** YOUR INSTRUCTIONS **
Copy out all lines bearing the word "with" from the listing below.

** SUPPLIED DATA **
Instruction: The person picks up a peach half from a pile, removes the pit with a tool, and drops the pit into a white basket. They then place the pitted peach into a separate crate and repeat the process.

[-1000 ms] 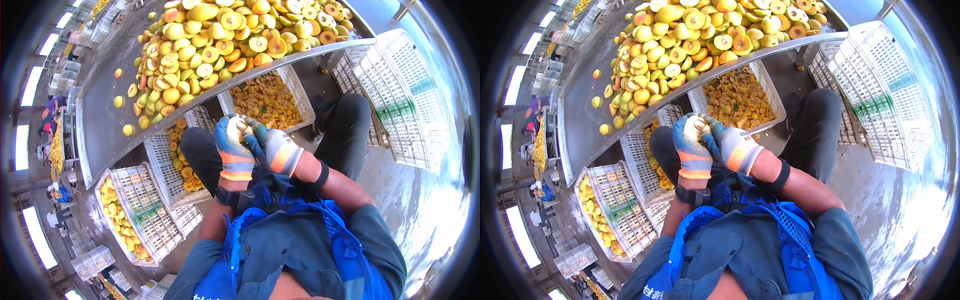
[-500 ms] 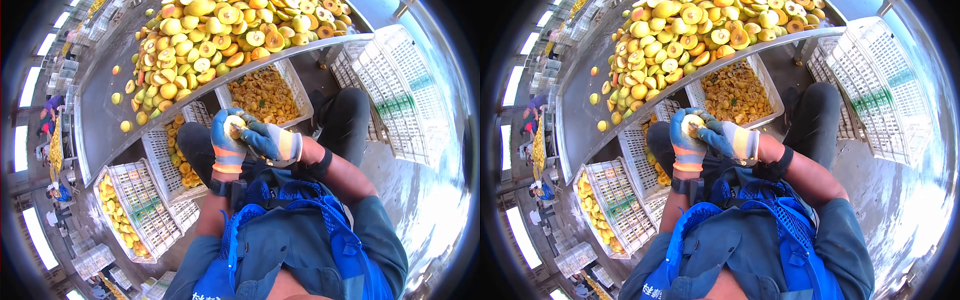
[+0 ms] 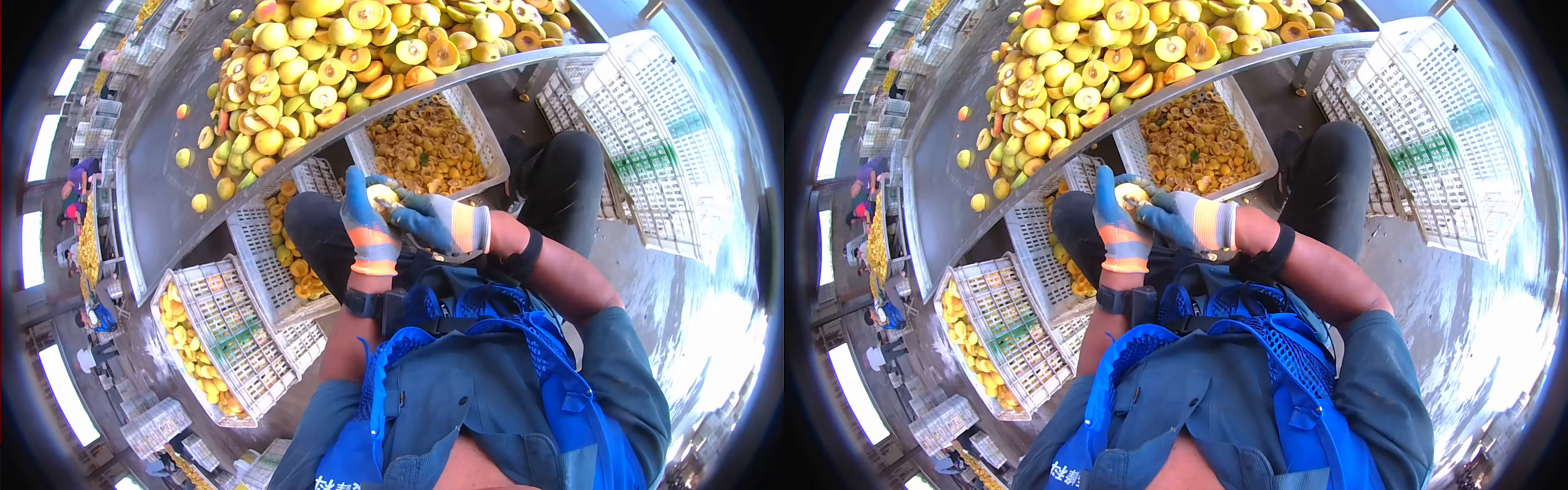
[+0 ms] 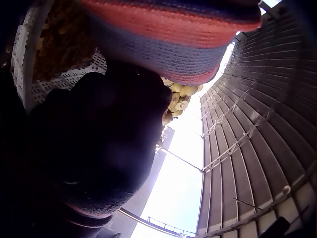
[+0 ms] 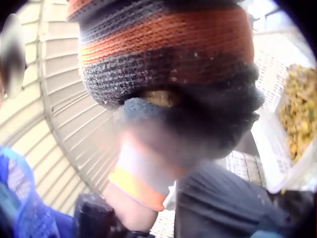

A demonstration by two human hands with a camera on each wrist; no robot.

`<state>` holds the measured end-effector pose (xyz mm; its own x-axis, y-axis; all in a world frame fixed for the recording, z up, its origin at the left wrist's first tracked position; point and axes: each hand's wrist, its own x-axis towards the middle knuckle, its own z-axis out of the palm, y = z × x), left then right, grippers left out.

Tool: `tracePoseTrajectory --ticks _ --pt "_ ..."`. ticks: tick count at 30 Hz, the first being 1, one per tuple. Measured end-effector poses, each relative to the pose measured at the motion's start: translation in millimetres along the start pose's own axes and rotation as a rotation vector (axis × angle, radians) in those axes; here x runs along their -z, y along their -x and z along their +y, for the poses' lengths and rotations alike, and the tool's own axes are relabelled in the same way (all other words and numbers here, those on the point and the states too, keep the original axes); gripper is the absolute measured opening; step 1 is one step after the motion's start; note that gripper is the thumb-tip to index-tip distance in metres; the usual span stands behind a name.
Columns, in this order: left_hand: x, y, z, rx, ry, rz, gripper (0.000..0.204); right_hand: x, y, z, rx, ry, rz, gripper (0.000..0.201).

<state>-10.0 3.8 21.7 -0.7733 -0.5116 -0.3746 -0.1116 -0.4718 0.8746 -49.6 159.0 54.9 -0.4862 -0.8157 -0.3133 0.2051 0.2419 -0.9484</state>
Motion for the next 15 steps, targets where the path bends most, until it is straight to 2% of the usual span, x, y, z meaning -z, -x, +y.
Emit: tracePoseTrajectory --ticks 3,4,7,9,12,15 --pt "-4.2 1.6 2.2 0.102 0.145 0.010 0.051 0.0 -1.4 4.4 0.010 -0.053 -0.028 0.047" --pt "-4.1 2.1 0.3 0.096 0.137 0.033 0.051 -3.4 0.4 4.3 0.059 -0.019 0.025 0.048" --pt "1.2 1.6 -11.2 0.102 0.097 0.059 0.052 -0.1 -5.6 25.1 0.102 0.333 0.031 0.049" --pt "5.2 -3.3 -14.1 0.121 0.057 0.014 0.054 2.4 -4.6 19.7 0.061 0.254 0.006 0.047" --pt "3.0 -5.6 -6.5 0.208 0.177 -0.018 0.058 0.9 -0.4 9.7 0.022 0.067 0.007 0.045" --pt "-1.5 0.5 3.8 0.311 0.199 0.017 0.063 6.0 2.5 2.6 -0.073 0.004 -0.064 0.046"
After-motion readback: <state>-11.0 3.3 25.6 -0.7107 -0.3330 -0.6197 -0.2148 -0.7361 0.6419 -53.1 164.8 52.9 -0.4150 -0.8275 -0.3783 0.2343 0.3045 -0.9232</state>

** TASK RESULT **
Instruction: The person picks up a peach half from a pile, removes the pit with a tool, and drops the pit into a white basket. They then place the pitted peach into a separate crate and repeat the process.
A demonstration by two human hands with a camera on each wrist; no robot.

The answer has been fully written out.